In short, the law is clearly flawed and should be vetoed by the governor. It is a foolish vindictive law that makes the opponents of gay rights look foolish. That said, gays and lesbians should patronize gay friendly businesses. Especially those that provide services for same sex marriages and functions. We are not going to gain more acceptance by forcing those who clearly dislike us by forcing them to serve us.


February 24th, 2014

But under the terms of the law, what’s the distinction between an anti-gay photography business refusing to serve a gay couple and an anti-gay bank refusing to loan to a gay couple? The wording of the bill clearly gives authority to both businesses to discriminate.

That Kavanagh refused to acknowledge it in the interview (when other legislators had admitted it during the floor debate) suggests he was being willfully obtuse.

Larry G

February 24th, 2014

I would be interested in comparing all of the bills that have been introduced along these lines in other states to see how similar in wording they are. There is some talk on the net that ALL of these bills were written by some arm of the FRC, I would like to see if that is true.


February 24th, 2014

Not a lawyer. But it seems to me that even if the sponsors say it is about gay weddings (which are not permitted in Arizona so what’s the problem the law is addressing), it is a very broadly written law.

It will be used against other people, not just gays. “Sincerely held religious beliefs” are used to justify lots of things — beating your wife, flying a plane into a skyscraper, or, for that matter, feeding the homeless.

Would this law protect a gay person who, on the basis of his/her “sincerely held religious beliefs” refused to sell to a straight person? Yes, I think it would. Sexual orientation is not protected in AZ. I see no reason why gay owners of businesses should not discriminate against straight people. Except it’s bad for business.

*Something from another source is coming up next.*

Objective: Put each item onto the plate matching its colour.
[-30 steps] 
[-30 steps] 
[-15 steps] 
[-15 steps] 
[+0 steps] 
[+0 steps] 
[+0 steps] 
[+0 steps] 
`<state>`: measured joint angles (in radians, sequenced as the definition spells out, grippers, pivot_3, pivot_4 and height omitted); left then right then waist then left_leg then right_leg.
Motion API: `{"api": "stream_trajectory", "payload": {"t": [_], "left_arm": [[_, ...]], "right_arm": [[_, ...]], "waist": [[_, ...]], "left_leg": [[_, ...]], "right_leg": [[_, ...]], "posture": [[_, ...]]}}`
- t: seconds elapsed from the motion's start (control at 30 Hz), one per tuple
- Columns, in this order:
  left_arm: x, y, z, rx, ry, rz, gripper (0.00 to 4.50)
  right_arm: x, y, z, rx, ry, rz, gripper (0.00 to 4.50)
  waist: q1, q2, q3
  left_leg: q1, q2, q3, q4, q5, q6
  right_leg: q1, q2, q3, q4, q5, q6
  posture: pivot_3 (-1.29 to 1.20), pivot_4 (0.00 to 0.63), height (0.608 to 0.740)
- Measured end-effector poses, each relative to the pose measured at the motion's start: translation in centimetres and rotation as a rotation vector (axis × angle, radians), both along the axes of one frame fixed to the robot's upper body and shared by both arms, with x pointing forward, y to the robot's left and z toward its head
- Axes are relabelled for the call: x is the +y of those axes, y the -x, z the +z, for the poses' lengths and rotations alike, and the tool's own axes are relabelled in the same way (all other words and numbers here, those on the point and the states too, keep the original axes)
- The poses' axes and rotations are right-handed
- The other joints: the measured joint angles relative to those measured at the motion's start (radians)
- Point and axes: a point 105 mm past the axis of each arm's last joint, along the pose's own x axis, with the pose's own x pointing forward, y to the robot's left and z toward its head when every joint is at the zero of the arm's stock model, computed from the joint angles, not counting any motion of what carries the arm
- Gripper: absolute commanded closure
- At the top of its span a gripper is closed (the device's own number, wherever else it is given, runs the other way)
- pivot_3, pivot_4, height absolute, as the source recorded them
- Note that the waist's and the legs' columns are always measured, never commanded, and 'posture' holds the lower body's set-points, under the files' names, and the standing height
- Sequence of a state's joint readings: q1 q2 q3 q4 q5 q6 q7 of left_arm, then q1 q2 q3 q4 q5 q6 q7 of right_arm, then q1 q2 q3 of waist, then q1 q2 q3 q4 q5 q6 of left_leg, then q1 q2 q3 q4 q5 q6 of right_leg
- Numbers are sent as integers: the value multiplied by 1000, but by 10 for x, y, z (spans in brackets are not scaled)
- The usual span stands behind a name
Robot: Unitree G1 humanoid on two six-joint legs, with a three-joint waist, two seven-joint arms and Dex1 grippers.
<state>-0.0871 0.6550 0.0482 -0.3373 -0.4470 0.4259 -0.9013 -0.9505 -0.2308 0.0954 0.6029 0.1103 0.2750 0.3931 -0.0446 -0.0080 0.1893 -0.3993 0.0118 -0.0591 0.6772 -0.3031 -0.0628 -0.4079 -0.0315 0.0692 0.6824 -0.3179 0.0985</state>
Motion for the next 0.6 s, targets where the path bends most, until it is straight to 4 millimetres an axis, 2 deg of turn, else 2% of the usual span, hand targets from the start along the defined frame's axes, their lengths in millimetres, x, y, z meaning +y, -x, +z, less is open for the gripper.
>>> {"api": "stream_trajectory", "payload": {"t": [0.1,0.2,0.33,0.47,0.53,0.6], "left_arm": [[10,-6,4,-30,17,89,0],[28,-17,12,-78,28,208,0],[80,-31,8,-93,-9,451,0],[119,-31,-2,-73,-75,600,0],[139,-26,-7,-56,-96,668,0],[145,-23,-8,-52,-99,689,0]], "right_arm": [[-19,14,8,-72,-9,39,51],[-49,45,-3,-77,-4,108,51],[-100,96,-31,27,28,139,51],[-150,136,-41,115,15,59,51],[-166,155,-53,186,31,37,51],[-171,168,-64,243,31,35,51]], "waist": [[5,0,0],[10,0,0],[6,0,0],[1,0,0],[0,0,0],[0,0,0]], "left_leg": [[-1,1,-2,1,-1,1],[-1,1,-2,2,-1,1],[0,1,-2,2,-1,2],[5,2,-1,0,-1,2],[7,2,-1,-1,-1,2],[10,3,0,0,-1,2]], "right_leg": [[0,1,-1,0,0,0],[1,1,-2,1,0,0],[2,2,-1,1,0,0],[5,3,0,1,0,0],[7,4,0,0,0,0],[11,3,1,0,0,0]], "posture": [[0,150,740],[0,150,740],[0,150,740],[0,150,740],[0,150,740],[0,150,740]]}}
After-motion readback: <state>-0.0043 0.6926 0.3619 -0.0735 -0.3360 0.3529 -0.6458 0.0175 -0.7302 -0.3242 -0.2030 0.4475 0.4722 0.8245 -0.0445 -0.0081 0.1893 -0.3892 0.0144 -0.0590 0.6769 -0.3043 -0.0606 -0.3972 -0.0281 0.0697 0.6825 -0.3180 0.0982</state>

And since the law states that one’s “sincerely held religious belief” need not be related to a larger system of religious belief, a person who does not participate in a religious organization is protected.

Could an employee of a business that has a nondiscrimination policy be protected from termination under this law? If I work for a bank that prohibits discrimination as a matter of company policy, and I refuse service to a gay person, and am fired for violating company policy, can I use this law as my defense?

Obviously, without cases, we don’t know what a judge would decide. But right now, I’m really glad I didn’t get that job in Phoenix I interviewed for last year.

Ben in Oakland

February 24th, 2014

I don’t remember exactly when it happened, probably the early eighties, but Arizona passed a law making it illegal for a man to be” turgid”, or slightly aroused, in public.



February 24th, 2014

Re: Charles’ comment above, I doubt most GLBT consumers would purposely patronize an anti-gay business, but (a) there isn’t always a choice (in some markets there may only be one provider of a certain service), and (b) anti-gay service providers don’t always (or even often) advertise their bigotry.


February 26th, 2014

Ben in Oakland: I remember Mississippi doing that about ten years ago.